Barros tentou algumas vezes ser ministro da Saúde no governo Bolsonaro, por indicação do Centrão. Não conseguiu mas, como líder, ampliou sua influência na pasta. Foi ele que liderou a revolta do Centrão contra o então ministro Pazuello, que agora tem muito o que explicar.
Pazuello também prevaricou
Quando deixou o cargo, o general Pazuello disse que estava mesmo cansado do cargo, cansado de pressões políticas, de gente que andava até querendo “pixuleco”.
Depois, quando foi inquirido na CPI, desconversou. Estava falando de emendas com “restos a pagar”, recursos do ano anterior, que os deputados ficavam brigando para serem liberadas. Agora ele terá que voltar à CPI para explicar muita coisa. Se ele sabia dos “pixulecos” e não denunciou, também prevaricou.

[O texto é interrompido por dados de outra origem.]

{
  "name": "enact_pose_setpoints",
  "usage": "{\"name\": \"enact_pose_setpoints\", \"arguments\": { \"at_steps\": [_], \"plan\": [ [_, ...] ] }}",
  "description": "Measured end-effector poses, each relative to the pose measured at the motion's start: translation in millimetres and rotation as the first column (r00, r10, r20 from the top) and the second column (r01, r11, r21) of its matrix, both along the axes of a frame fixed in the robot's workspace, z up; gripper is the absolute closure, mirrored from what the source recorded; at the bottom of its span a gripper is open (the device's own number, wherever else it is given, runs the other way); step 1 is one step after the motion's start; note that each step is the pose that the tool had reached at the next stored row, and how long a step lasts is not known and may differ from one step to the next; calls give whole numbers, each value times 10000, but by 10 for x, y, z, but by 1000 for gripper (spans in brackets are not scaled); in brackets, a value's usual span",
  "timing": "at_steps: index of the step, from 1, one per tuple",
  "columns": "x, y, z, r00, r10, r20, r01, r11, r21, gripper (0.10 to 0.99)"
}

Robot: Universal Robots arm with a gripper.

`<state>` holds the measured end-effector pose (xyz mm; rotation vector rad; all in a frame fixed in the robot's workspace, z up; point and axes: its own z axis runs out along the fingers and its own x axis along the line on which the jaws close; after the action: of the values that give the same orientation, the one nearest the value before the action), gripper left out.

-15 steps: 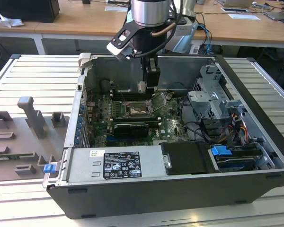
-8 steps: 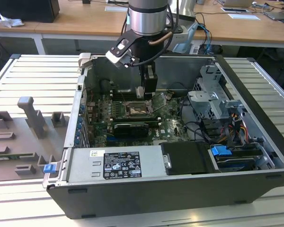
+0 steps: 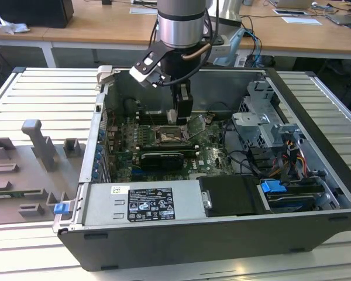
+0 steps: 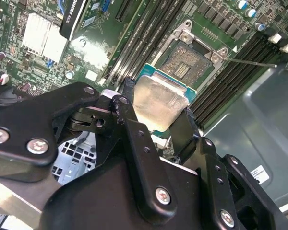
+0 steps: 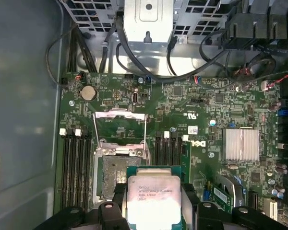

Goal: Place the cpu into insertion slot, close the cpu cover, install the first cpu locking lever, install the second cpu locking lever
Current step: 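Place the cpu into insertion slot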

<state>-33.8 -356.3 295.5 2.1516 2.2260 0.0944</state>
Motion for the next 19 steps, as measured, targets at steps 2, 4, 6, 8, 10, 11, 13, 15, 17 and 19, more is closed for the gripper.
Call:
{"name": "enact_pose_setpoints", "arguments": {
  "at_steps": [2, 4, 6, 8, 10, 11, 13, 15, 17, 19],
  "plan": [
    [-7, 0, -31, 10000, 0, 0, 0, 10000, 0, 549],
    [-14, 0, -50, 10000, -1, 0, 1, 10000, 0, 549],
    [-17, 0, -63, 10000, 0, 0, 0, 10000, 0, 549],
    [-22, 0, -76, 10000, 0, -1, 0, 10000, 0, 549],
    [-25, 0, -86, 10000, 0, 0, 0, 10000, -1, 549],
    [-27, 0, -90, 10000, 0, 0, 0, 10000, 0, 549],
    [-32, 0, -100, 10000, 0, 0, 0, 10000, 0, 549],
    [-37, 0, -111, 10000, -1, -1, 1, 10000, -1, 549],
    [-44, 0, -127, 10000, 0, 0, 0, 10000, 0, 549],
    [-49, 0, -133, 10000, -1, -2, 1, 10000, -3, 549]
  ]
}}
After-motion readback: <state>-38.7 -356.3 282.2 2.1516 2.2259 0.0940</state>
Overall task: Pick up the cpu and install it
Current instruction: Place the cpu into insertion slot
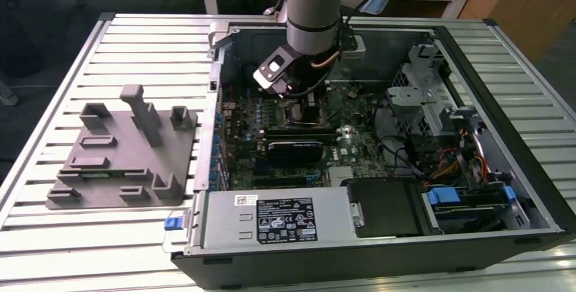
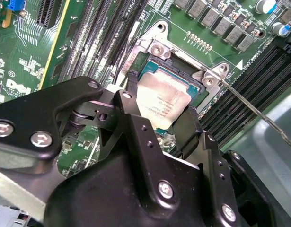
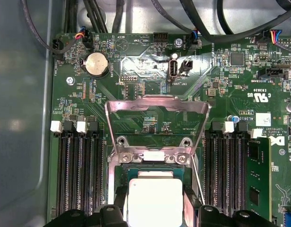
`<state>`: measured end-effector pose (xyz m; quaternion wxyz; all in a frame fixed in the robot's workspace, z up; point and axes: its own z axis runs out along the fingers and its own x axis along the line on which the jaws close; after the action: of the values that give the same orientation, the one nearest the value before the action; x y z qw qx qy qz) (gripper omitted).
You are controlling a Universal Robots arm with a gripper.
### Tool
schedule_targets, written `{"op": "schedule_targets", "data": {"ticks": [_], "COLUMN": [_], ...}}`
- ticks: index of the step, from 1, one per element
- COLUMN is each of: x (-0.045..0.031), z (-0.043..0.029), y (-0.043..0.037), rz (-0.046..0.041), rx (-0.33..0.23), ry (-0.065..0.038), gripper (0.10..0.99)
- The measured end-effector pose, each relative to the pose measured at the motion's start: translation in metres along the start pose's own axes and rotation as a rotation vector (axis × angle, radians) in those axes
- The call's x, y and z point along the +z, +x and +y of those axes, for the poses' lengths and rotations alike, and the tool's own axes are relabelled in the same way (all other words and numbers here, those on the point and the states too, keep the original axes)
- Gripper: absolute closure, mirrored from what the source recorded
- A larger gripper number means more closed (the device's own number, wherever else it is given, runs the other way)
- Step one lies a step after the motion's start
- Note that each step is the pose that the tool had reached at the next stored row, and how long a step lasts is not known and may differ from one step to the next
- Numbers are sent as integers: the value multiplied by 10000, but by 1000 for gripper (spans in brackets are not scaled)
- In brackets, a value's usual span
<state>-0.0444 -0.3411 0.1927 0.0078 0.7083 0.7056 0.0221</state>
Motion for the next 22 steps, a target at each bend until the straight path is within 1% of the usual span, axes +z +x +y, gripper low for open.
{"op": "schedule_targets", "data": {"ticks": [3,4,8,13,22], "x": [1,1,-2,-55,-63], "z": [0,0,0,2,3], "y": [0,0,0,1,1], "rz": [0,1,0,0,1], "rx": [0,0,0,0,0], "ry": [0,0,0,-1,-1], "gripper": [533,471,471,471,471]}}
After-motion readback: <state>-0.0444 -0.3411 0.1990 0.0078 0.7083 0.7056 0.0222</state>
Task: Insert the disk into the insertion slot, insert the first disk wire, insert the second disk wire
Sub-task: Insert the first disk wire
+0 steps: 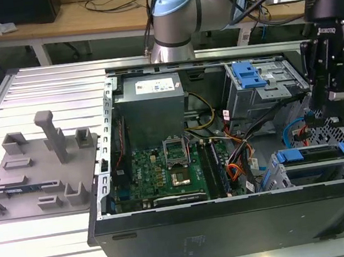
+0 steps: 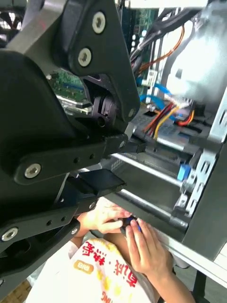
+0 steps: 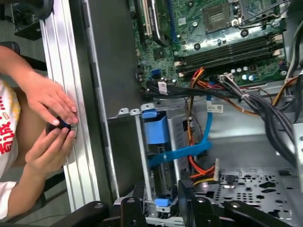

Mas há militares de sua equipe que parecem envolvidos no negócio com a Precisa. O sevidor Luis Ricardo Miranda citou militares, e especialmente um coronel, talvez o ex-secretário-executivo Elcio Franco, que teriam exercido pressões “atípicas e excessivas” para que ele não criasse caso com a importação da Covaxin. Estaria aí uma aliança espúria entre militares e o Centrão. Franco esteve ao lado do ministro Onyx Lorenzoni no pronunciamento raivoso e ameaçador de quinta-feira à noite.
Preparemo-nos para semanas muito intensas. Agora a CPI tem seu caso mais importante para destrinchar, tem Bolsonaro em seu foco direto.
Bolsonaro e o Centrão estão amarrados um ao outro neste caso. A dúvida é se o Centrão em algum momento tratará de se salvar jogando Bolsonaro ao mar. Ao impeachment ou ao processo por crime comum no STF.